Uva 省赛傻逼题 G

太可怕了！

 

 

Problem G

Time limit: 1.000 seconds

 

 

Good Teacher

 

I want to be a good teacher, so at least I need to remember all the student names. However, there are too many students, so I failed. It is a shame, so I don't want my students to know this. Whenever I need to call someone, I call his CLOSEST student instead. For example, there are 10 students:

 

A ? ? D ? ? ? H ? ?

 

Then, to call each student, I use this table:

 

Pos	Reference
1	A
2	right of A
3	left of D
4	D
5	right of D
6	middle of D and H
7	left of H
8	H
9	right of H
10	right of right of H

 

Input

 

There is only one test case.
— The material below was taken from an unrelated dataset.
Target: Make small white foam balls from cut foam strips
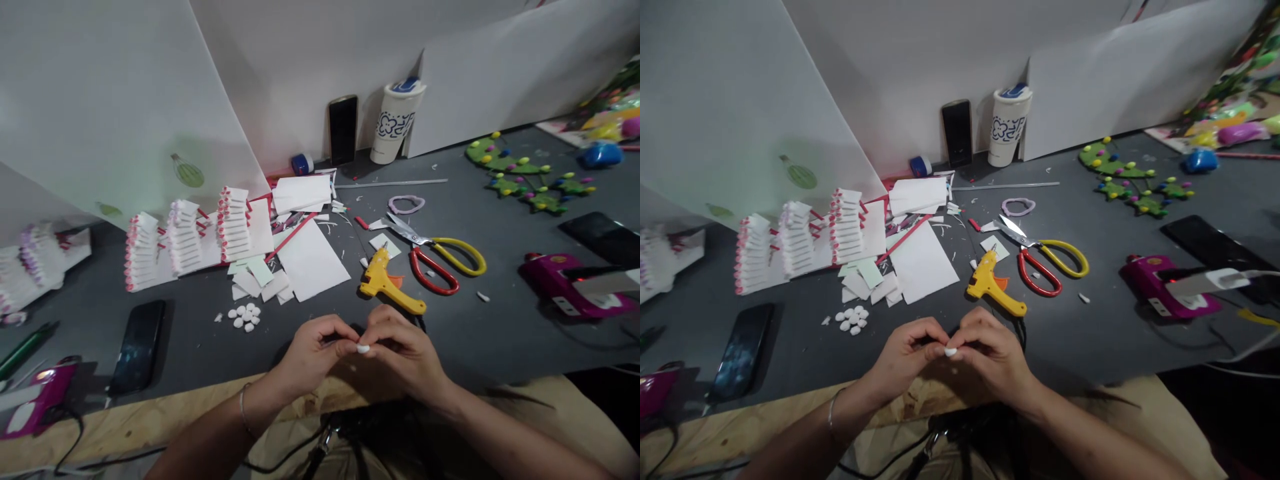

The first line contains n, the number of students (1<=n<=100). The next line contains n space-separated names. Each name is either ? or a string of no more than 3 English letters. There will be at least one name not equal to ?. The next line contains q, the number of queries (1<=q<=100). Then each of the next q lines contains the position p (1<=p<=n) of a student (counting from left).

 

Output

 

Print q lines, each for a student. Note that "middle of X and Y" is only used when X and Y are both closest of the student, and X is always to his left.

 

Sample Input

 

10
A ? ? D ? ? ? H ? ?
4
3
8
6
10

 

Output for the Sample Input

 

left of D
H
middle of D and H
right of right of H

 

---

The Ninth Hunan Collegiate Programming Contest (2013)
Problemsetter: Rujia Liu
Special Thanks: Feng Chen, Md. Mahbubul Hasan

 

 

#include <map>
#include <string>
#include <cstdio>
#include <cstring>
#include <iostream>
#include <algorithm>
using namespace std;
#define maxn 1111
#define ll long long
int n,m;
char s[maxn][11];
int main(){
    while(~scanf("%d",&n)){
        int t;
        for(int i=0;i<n;i++)scanf("%s",s[i]);
        scanf("%d",&t);
        while(t--){
            scanf("%d",&m);
            m--;
            for(int i=0;i<n;i++){
                if(s[m][0]!='?'){printf("%s\n",s[m]);break;}
                if(m-i>=0&&m+i<n&&s[m+i][0]!='?'&&s[m-i][0]!='?'){printf("middle of %s and %s\n",s[m-i],s[m+i]);break;}
                if(m-i>=0&&s[m-i][0]!='?'&&(m+i>=n||s[m+i][0]=='?')){for(int j=0;j<i;j++)printf("right of ");printf("%s\n",s[m-i]);break;}
                if(m+i<n&&s[m+i][0]!='?'&&(m-i<0||s[m-i][0]=='?')){for(int j=0;j<i;j++)printf("left of ");printf("%s\n",s[m+i]);break;}
            }
        }
    }
    return 0;
}